The charge and current densities yield the color electric and
magnetic fields as
\begin{eqnarray}
{\bf E}^a_i &=& \frac{g_s}{4\pi} \frac{Q(r)}{r^2}\frac{\lambda^a_i}{2}
\hat{\bf r},
\label{vecE}\\
{\bf B}^a_i &=& \frac{g_s}{4\pi} \left\{ {\bf S} \left(
2M(r) + \frac{\mu(R)}{R^3} - \frac{\mu(r)}{r^3} \right)
+ 3 \hat{\bf r} (\hat{\bf r}\cdot {\bf S}) \frac{\mu(r)}{r^3}
\right\} \frac{\lambda^a_i}{2},
\label{vecB}
\end{eqnarray}
where
\begin{eqnarray}
\mu(r) &=& \int^r_0 d r^\prime \mu^\prime (r^\prime), \\
M(r) &=& \int^R_r dr^\prime \frac{\mu^\prime (r^\prime)}{r^{\prime 3}}.
\end{eqnarray}
The quantity $Q(r)$ can be determined from Maxwell's equations.
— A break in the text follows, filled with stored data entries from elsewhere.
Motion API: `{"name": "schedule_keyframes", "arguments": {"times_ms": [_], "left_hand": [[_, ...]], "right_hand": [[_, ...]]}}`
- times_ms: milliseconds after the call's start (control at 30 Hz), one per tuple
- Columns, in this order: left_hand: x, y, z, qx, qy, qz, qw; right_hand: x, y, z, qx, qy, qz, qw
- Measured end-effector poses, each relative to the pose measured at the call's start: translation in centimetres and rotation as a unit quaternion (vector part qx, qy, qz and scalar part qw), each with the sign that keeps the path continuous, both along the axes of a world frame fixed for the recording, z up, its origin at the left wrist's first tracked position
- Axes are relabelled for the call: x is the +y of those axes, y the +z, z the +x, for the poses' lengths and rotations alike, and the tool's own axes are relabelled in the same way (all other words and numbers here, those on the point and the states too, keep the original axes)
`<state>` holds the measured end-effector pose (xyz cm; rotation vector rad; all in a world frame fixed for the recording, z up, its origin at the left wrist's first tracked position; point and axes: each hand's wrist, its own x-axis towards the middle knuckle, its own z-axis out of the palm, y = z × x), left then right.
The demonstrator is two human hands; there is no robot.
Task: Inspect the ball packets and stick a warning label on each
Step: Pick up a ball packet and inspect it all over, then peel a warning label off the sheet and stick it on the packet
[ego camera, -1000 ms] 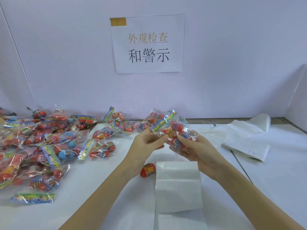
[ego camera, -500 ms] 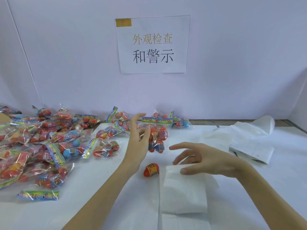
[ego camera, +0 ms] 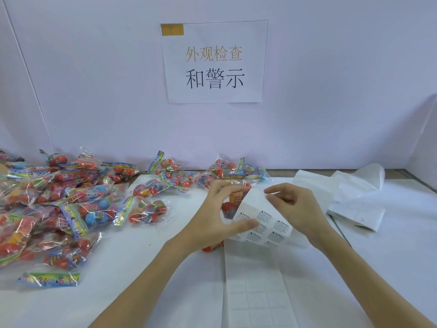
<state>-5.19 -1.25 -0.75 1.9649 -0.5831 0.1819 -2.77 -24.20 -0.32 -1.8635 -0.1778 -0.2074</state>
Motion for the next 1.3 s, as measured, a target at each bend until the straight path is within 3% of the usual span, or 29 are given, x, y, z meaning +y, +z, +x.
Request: {"name": "schedule_keyframes", "arguments": {"times_ms": [267,400,500,600,767,1033,1167,1300], "left_hand": [[-0.4,0.3,0.4,-0.051,0.066,-0.094,0.992],[-0.5,0.4,0.5,-0.025,0.093,-0.129,0.987],[-0.5,0.1,0.8,-0.003,0.136,-0.14,0.981],[-0.3,-0.2,1.1,-0.014,0.184,-0.11,0.977],[-0.5,-0.3,0.8,-0.064,0.236,-0.088,0.966],[-0.5,0.2,0.3,-0.082,0.153,-0.068,0.982],[-0.9,0.1,0.3,-0.063,0.123,-0.069,0.988],[-1.3,0.3,0.1,0.0,0.114,-0.103,0.988]], "right_hand": [[0.3,0.1,-0.5,0.002,0.047,-0.054,0.997],[0.7,0.2,-0.4,-0.025,0.033,-0.088,0.995],[0.6,0.7,-0.6,-0.065,0.036,0.008,0.997],[0.6,1.4,-1.2,-0.057,0.109,0.102,0.987],[1.9,0.9,-1.8,-0.081,0.116,-0.018,0.99],[1.8,0.7,-1.4,-0.086,0.122,-0.006,0.989],[2.0,0.2,-1.1,-0.178,0.06,-0.087,0.978],[1.6,0.0,-1.2,-0.302,0.02,-0.153,0.941]]}}
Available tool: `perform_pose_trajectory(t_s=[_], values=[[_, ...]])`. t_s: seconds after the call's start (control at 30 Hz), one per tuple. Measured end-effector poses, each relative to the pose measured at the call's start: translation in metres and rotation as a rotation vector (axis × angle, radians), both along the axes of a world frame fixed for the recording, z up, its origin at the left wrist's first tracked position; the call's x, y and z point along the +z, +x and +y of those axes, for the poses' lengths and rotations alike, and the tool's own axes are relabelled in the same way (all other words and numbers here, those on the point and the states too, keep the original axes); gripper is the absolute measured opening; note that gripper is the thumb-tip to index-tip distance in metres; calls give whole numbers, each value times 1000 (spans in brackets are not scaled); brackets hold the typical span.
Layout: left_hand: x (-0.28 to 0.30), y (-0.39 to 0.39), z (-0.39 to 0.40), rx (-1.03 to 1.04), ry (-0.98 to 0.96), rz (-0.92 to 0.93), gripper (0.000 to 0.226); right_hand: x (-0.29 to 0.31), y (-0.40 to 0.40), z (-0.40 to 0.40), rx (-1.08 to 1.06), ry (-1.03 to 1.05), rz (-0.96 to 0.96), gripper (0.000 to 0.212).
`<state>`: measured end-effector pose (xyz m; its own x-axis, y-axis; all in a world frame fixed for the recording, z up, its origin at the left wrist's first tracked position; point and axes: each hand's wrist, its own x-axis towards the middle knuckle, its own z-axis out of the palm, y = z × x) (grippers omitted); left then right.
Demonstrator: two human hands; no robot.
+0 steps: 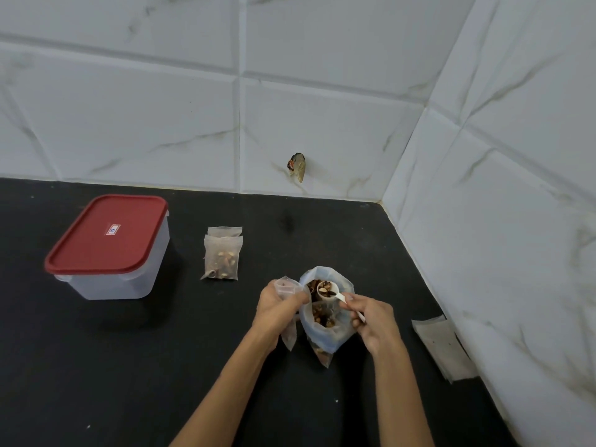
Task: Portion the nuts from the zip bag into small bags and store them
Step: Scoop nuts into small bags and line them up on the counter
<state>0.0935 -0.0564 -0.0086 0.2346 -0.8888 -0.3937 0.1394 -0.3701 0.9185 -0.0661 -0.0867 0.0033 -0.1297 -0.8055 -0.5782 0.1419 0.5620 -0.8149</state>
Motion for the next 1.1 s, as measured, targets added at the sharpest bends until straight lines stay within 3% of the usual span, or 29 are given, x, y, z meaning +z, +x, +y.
perform_pose_trajectory(t_s=[0.27,0.37,0.47,0.6,1.1], values=[[13,-4,5,67,-240,-487,32,52,9,17,75,-282,165,16],[21,-5,4,55,-302,-484,33,71,21,30,166,-478,307,20],[25,-6,4,44,-375,-445,38,77,34,38,317,-662,618,19],[26,-5,4,44,-438,-378,43,76,43,42,388,-762,887,18],[18,4,2,6,-521,-282,46,85,45,45,449,-722,931,17]])
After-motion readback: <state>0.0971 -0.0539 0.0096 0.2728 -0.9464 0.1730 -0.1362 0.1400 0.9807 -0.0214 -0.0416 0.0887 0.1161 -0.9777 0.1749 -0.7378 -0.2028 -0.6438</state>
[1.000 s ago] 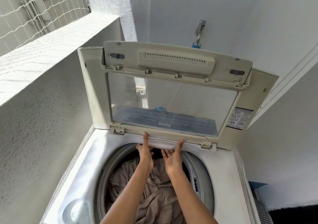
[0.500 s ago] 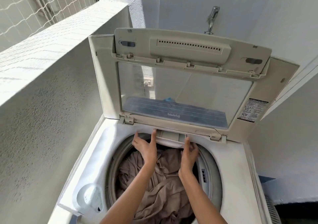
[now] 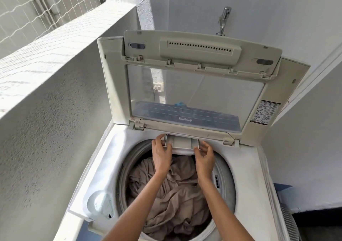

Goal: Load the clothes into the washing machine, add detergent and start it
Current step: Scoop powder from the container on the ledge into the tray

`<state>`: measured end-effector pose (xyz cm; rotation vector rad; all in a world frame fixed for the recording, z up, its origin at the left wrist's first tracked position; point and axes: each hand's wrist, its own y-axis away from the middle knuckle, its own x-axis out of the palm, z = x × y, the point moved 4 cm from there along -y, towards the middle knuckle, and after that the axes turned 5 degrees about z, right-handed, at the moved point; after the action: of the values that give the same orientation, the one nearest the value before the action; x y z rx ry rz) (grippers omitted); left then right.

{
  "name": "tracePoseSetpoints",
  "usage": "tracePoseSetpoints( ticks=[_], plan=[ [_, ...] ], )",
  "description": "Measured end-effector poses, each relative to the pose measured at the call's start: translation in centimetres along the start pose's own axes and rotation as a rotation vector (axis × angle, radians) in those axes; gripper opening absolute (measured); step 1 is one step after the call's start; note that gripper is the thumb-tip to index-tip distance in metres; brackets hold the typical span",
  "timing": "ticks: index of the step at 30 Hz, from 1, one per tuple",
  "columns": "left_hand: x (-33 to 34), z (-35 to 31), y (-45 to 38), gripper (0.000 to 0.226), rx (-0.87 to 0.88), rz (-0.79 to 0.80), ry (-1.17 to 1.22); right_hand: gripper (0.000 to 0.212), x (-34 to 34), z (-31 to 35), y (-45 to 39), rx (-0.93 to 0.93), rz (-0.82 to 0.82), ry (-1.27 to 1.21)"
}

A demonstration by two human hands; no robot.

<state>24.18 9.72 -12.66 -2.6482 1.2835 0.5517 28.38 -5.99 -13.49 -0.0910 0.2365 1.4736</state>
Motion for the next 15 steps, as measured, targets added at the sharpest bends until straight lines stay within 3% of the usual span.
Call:
tracePoseSetpoints(
  ticks=[9, 15],
  plan=[
    [1.0, 0.9, 0.4, 0.056, -0.044, 0.045, -0.034, 0.042, 0.2, 0.3, 0.8, 0.003, 0.004, 0.062],
    [0.1, 0.9, 0.4, 0.051, 0.039, 0.102, -0.073, 0.055, 0.4, -0.4, 1.9, -0.009, 0.143, 0.158]
  ],
)
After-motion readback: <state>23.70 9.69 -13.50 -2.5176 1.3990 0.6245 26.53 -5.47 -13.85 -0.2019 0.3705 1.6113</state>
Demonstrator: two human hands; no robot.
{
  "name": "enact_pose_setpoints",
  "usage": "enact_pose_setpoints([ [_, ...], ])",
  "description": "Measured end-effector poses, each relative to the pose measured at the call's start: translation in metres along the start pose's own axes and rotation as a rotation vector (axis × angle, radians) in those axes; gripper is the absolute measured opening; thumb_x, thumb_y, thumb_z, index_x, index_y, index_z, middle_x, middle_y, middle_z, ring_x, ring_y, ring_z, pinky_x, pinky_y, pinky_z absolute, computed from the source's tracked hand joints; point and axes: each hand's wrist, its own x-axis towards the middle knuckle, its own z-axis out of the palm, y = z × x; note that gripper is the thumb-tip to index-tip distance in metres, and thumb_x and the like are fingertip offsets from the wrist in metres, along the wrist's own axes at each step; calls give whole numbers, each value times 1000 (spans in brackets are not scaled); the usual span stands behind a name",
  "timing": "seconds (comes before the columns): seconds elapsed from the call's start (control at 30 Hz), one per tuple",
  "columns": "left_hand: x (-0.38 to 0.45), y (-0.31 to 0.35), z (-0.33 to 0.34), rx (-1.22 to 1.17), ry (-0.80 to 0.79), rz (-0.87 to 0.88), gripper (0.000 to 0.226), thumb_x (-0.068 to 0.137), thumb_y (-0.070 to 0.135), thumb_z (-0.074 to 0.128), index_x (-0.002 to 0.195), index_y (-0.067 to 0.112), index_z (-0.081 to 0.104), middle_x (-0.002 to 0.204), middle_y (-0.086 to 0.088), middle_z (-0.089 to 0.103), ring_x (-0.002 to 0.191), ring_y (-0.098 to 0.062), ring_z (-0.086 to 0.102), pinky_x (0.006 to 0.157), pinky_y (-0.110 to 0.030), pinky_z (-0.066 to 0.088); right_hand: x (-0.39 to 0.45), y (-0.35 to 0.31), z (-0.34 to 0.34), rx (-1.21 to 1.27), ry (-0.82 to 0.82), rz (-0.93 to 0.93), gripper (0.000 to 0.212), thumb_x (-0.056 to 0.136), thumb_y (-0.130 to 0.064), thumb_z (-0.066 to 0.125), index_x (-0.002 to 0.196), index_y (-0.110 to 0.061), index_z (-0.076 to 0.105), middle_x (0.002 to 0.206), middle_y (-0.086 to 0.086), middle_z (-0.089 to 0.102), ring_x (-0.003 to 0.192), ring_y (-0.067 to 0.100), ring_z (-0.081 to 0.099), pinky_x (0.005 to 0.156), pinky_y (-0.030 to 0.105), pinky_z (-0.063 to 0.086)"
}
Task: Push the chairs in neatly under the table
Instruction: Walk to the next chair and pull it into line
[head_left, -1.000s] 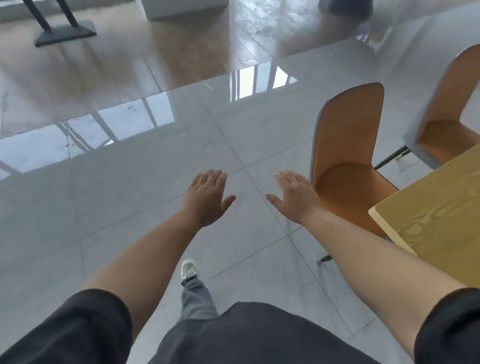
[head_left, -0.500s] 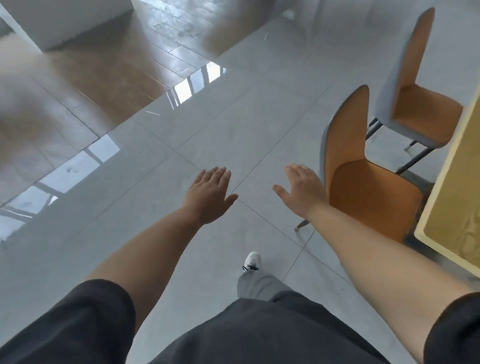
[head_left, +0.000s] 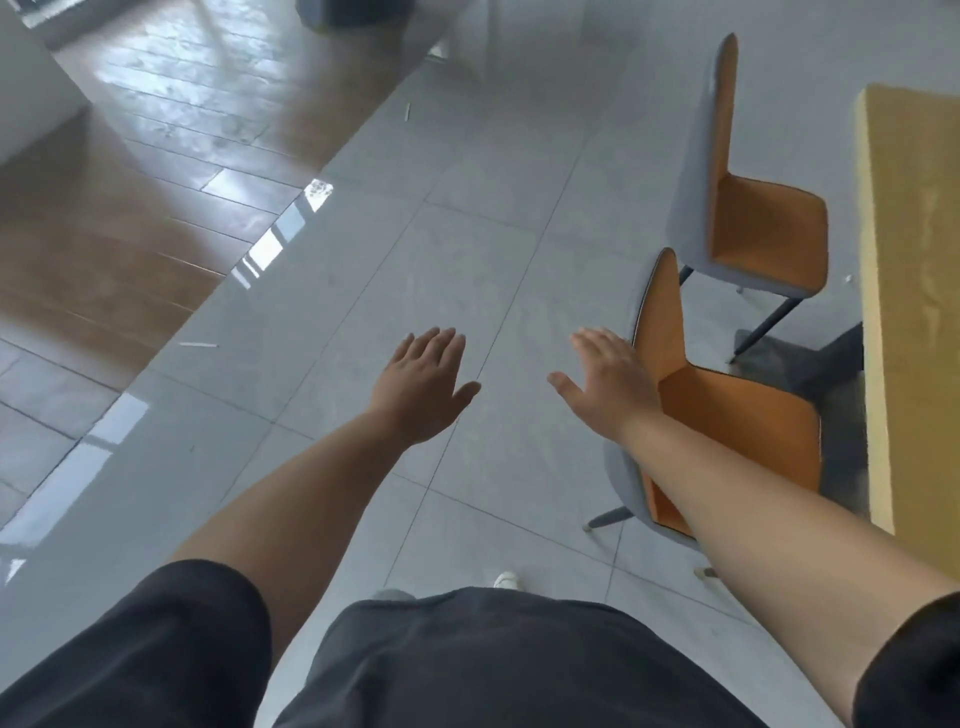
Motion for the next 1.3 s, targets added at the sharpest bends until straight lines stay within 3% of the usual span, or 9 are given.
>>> enact_pose_setpoints([
  [0.27,169,-23,6,-11,-30,287,72,95,54,34,149,8,23,156,-9,26,145,-25,16,119,-40,7,74,44,-1,-42,70,274,67,95,-51,40,146,-9,32,154,9,30,143,25,19,117,40,12],
  [0.47,294,-37,16,31,-97,593,74,94,58,28,149,9,23,156,-9,26,145,-26,16,119,-39,7,112,61,15,-54,152,782,69,94,-51,40,147,-9,24,155,12,25,140,31,21,114,45,21],
  [0.53,324,-35,16,52,-112,710,73,94,57,27,149,9,22,157,-8,25,145,-25,15,119,-40,7,113,58,21,-58,149,955,69,93,-52,41,143,-7,26,145,15,38,130,34,37,105,46,34],
  [0.6,352,-27,15,70,-130,809,73,95,57,26,150,9,20,157,-8,24,146,-25,14,119,-39,6,116,55,20,-48,120,1107,61,92,-55,39,130,-7,36,121,16,56,102,35,55,77,43,48],
  [0.63,365,-19,14,76,-150,850,73,95,57,25,150,10,19,158,-7,22,146,-24,12,119,-39,5,118,55,19,-41,102,1156,56,92,-57,37,119,-8,41,106,14,61,84,32,58,60,37,45],
  [0.7,386,3,14,82,-185,945,74,95,58,22,151,10,16,158,-7,20,146,-23,10,119,-38,4,119,56,20,-62,80,1176,51,92,-59,34,101,-10,45,83,7,59,63,25,53,46,30,36],
  [0.83,414,69,23,101,-239,1186,73,94,57,21,150,9,17,158,-8,20,146,-24,11,119,-38,8,119,62,25,-82,62,1184,49,93,-61,29,97,-15,45,70,-2,51,55,19,50,43,30,39],
  [1.1,438,147,57,255,-192,1707,72,93,61,14,143,12,31,157,-9,22,146,-27,6,117,-44,8,118,67,29,-124,84,1166,47,89,-60,30,94,-17,48,67,-7,43,43,15,33,39,26,25],
  [1.3,453,176,57,333,-366,1893,72,93,61,23,138,7,38,159,-8,20,147,-23,8,116,-38,10,117,60,25,-129,170,1205,44,87,-61,36,91,-20,51,68,-9,57,47,15,47,38,25,33],
])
The
most general solution can be written as
\begin{equation}
Q_\lambda(r) = 4\pi\int^r_\lambda dr^\prime r^{\prime 2} \rho(r^\prime),
\end{equation}
with an arbitrary $\lambda$. The standard procedure
is to choose $\lambda=0$ so that the electric field is regular at
the origin. This has been the adopted convention in the early days\cite{MIT75}. 
We will refer to this solution as $Q_0(r)$.
However, $Q_0(r)$ does not satisfy the {\it local} boundary
condition (\ref{bcE}), since it is normalized as $Q_0(R)=1$. In
Ref.\cite{MIT75}, the fact that hadrons are color singlet states, had to be
imposed in order to justify the use of this solution.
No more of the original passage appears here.